§ **What the task requires**
The answer should be one number: the count of lines in the listing below with "mode" in them.

======== Extracted material

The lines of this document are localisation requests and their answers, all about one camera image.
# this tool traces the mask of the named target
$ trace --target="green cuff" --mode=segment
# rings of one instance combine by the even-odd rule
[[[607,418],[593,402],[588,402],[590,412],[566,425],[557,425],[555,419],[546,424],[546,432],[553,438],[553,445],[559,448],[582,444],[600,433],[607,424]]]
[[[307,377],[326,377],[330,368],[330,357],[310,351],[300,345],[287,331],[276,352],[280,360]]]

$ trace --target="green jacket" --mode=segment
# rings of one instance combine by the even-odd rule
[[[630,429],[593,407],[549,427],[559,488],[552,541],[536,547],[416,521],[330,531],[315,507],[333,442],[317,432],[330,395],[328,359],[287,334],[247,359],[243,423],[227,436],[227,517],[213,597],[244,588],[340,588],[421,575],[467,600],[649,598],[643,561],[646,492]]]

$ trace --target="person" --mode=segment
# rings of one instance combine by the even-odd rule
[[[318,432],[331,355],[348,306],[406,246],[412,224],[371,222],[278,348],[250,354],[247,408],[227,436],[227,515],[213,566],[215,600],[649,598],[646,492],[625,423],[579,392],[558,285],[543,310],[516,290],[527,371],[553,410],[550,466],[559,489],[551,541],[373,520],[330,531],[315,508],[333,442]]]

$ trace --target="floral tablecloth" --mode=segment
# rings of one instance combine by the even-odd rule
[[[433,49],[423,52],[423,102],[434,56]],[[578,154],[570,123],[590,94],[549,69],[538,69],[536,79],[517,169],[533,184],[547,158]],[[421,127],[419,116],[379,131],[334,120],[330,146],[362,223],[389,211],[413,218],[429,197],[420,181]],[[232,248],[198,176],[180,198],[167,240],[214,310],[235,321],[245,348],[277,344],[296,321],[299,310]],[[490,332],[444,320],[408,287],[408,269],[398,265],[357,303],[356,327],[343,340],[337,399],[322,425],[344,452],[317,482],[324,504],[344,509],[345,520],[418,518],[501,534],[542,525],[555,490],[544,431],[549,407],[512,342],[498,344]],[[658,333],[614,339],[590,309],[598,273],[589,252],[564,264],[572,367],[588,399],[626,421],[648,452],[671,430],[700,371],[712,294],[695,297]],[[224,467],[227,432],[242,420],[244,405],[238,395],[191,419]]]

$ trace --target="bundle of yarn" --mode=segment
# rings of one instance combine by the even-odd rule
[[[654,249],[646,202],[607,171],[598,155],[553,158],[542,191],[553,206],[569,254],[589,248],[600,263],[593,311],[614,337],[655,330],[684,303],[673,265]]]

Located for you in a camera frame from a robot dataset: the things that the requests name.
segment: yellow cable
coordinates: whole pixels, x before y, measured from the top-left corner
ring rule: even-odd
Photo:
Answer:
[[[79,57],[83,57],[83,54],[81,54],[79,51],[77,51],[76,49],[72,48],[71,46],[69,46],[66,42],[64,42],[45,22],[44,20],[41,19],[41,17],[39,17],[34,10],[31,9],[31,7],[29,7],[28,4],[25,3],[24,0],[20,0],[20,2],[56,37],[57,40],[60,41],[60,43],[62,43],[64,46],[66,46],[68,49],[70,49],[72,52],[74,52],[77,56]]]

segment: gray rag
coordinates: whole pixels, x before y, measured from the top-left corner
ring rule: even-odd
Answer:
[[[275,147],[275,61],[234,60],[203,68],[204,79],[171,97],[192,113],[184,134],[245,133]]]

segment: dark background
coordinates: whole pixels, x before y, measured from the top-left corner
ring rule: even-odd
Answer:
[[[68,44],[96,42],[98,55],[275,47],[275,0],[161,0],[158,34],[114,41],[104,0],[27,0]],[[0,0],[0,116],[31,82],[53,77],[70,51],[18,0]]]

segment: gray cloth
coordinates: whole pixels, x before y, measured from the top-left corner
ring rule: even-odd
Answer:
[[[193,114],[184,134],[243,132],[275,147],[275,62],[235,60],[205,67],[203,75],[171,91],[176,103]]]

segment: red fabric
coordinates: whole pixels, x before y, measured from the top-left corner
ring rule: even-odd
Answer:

================

§ **Answer to the exercise**
5